§ **PROBLEM DESCRIPTION**
Taking the listing below, restate word for word each line from the line with "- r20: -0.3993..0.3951" to the line with "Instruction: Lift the", ends included, and stop there.

§ **INPUT RECORDS**
☆ ☆ ☆
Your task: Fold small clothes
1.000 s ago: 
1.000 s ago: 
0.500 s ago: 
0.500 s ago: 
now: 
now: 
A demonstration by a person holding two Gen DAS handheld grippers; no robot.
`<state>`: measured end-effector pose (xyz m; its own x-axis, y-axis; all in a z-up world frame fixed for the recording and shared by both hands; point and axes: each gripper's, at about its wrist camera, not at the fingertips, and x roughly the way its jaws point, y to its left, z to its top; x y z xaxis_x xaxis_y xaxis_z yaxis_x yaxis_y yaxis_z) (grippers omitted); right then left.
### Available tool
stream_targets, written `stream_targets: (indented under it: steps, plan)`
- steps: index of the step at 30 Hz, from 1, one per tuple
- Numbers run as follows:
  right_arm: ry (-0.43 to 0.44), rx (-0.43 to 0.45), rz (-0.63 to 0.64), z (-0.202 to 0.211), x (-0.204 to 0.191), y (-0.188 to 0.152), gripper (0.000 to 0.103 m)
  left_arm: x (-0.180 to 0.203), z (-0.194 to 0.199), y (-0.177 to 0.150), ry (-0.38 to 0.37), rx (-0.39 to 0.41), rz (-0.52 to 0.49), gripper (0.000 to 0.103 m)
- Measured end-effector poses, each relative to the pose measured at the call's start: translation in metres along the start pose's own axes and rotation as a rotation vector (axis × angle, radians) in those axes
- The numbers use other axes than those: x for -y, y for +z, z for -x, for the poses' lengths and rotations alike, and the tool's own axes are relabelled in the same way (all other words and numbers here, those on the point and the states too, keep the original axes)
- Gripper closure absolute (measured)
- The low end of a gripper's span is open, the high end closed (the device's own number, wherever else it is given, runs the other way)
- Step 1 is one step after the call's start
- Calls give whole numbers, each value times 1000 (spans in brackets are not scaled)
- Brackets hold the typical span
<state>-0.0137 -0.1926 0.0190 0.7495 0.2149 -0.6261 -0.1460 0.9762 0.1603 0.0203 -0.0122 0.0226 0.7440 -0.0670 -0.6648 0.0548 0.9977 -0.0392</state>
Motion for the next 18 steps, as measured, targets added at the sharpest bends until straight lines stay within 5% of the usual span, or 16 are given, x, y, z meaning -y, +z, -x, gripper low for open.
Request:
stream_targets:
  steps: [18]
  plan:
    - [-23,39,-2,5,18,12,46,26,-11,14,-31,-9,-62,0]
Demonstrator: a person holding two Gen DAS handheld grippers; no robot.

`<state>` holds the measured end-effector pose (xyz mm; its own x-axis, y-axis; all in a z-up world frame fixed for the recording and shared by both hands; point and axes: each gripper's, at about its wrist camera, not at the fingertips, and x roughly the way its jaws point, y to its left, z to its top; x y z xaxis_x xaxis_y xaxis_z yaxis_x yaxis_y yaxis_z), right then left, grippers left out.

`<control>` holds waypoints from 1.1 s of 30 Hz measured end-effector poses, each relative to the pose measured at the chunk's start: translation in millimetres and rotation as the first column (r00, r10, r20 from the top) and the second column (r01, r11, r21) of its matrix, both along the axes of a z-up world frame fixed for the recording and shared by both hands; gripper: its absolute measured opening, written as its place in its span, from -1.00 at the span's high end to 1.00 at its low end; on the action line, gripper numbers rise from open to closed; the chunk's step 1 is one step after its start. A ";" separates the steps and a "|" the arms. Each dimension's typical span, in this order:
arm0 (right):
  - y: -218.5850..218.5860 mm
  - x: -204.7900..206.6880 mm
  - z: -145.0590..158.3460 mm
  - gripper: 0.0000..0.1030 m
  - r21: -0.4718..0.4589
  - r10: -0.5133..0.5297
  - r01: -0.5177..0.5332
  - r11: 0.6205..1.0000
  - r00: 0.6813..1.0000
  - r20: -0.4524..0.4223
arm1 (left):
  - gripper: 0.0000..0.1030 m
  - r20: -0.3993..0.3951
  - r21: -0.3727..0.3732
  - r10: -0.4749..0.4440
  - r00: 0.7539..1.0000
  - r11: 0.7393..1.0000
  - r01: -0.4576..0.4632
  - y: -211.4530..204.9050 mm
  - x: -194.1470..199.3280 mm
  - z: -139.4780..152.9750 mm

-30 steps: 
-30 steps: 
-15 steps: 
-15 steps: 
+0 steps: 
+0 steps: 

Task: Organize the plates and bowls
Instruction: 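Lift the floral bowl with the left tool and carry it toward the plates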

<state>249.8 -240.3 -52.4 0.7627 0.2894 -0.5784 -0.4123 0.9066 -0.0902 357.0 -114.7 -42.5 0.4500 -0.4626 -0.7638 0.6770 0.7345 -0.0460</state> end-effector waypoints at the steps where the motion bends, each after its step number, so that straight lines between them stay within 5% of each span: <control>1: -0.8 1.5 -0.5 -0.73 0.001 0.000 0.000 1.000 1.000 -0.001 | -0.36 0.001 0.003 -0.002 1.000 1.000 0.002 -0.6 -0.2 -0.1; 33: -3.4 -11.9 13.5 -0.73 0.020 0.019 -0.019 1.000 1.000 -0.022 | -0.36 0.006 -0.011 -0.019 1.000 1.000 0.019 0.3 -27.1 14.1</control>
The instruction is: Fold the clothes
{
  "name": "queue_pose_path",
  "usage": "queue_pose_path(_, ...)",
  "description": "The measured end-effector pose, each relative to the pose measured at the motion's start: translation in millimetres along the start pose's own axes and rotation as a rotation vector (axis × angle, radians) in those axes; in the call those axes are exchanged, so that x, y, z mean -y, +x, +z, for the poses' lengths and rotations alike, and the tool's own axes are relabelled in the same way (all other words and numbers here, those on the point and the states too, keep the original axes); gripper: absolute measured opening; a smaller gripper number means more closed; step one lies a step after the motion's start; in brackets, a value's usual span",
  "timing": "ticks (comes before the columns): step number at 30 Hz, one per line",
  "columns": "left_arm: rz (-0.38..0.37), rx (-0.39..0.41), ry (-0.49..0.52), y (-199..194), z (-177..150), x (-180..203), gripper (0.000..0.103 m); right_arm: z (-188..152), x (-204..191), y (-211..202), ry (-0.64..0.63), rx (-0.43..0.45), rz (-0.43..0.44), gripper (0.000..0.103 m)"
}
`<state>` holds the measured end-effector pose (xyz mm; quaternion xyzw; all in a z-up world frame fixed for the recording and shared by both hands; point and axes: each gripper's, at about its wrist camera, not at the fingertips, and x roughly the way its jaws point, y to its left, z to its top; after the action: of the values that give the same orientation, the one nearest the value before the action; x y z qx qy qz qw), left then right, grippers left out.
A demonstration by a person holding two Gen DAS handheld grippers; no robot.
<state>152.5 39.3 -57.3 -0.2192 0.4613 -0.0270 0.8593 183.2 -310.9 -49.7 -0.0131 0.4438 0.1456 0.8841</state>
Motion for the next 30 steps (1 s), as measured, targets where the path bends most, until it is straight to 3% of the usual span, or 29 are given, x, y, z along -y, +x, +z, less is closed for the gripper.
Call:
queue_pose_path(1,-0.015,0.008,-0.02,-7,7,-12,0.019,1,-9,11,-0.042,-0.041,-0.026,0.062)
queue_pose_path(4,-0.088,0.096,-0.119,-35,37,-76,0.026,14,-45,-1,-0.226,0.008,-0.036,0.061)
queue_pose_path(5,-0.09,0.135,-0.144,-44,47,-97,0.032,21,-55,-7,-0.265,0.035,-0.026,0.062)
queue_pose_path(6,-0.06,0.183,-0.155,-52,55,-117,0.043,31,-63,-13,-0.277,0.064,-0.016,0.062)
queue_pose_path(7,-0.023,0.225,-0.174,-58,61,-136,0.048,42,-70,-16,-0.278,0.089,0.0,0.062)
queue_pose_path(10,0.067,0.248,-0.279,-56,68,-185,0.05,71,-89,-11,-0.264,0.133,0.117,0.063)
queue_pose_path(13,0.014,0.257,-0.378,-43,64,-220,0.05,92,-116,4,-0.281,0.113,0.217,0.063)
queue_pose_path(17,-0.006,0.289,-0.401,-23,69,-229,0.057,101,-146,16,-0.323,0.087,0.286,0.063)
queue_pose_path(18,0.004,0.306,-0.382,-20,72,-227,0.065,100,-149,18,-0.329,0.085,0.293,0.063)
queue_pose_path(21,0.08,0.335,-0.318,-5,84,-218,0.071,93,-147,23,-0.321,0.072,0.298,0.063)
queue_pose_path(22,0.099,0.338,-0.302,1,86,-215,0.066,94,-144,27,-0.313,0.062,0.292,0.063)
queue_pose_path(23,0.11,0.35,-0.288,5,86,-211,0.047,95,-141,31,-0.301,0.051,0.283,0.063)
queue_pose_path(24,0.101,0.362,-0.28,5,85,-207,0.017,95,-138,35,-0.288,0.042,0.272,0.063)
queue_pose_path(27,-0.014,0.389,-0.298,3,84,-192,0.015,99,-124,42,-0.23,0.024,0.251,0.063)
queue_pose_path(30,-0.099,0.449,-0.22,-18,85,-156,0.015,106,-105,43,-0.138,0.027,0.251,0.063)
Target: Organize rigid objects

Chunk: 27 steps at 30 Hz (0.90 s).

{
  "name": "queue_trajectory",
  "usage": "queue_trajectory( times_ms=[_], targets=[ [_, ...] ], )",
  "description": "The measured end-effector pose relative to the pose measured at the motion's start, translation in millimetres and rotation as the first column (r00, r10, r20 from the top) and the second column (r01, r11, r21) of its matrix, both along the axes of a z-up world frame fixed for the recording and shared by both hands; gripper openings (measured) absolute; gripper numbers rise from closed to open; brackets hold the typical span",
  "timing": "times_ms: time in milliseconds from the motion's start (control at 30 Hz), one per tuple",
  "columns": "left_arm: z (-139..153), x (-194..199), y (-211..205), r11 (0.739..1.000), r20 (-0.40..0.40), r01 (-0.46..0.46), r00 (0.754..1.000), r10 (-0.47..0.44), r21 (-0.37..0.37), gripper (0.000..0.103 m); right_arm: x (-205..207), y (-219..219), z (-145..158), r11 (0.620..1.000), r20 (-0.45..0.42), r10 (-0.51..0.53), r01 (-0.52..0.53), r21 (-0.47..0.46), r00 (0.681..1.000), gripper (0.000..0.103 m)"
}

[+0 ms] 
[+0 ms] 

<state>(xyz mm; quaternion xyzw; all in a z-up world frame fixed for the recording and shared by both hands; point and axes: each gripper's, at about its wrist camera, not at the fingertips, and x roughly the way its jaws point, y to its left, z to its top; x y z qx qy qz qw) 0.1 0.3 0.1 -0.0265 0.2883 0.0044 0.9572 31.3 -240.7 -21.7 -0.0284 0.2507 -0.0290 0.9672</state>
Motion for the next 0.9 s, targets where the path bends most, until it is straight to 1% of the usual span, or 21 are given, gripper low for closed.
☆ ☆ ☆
§ **TASK RESULT**
  - r20: -0.3993..0.3951
  - r21: -0.3727..0.3732
  - r10: -0.4749..0.4440
  - r00: 0.7539..1.0000
  - r11: 0.7393..1.0000
  - r01: -0.4576..0.4632
  - y: -211.4530..204.9050 mm
  - x: -194.1470..199.3280 mm
  - z: -139.4780..152.9750 mm

-30 steps: 
-30 steps: 
-15 steps: 
-15 steps: 
+0 steps: 
+0 steps: 

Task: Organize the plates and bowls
Instruction: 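Lift the floral bowl with the left tool and carry it toward the plates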

Work on the exercise is now concluded.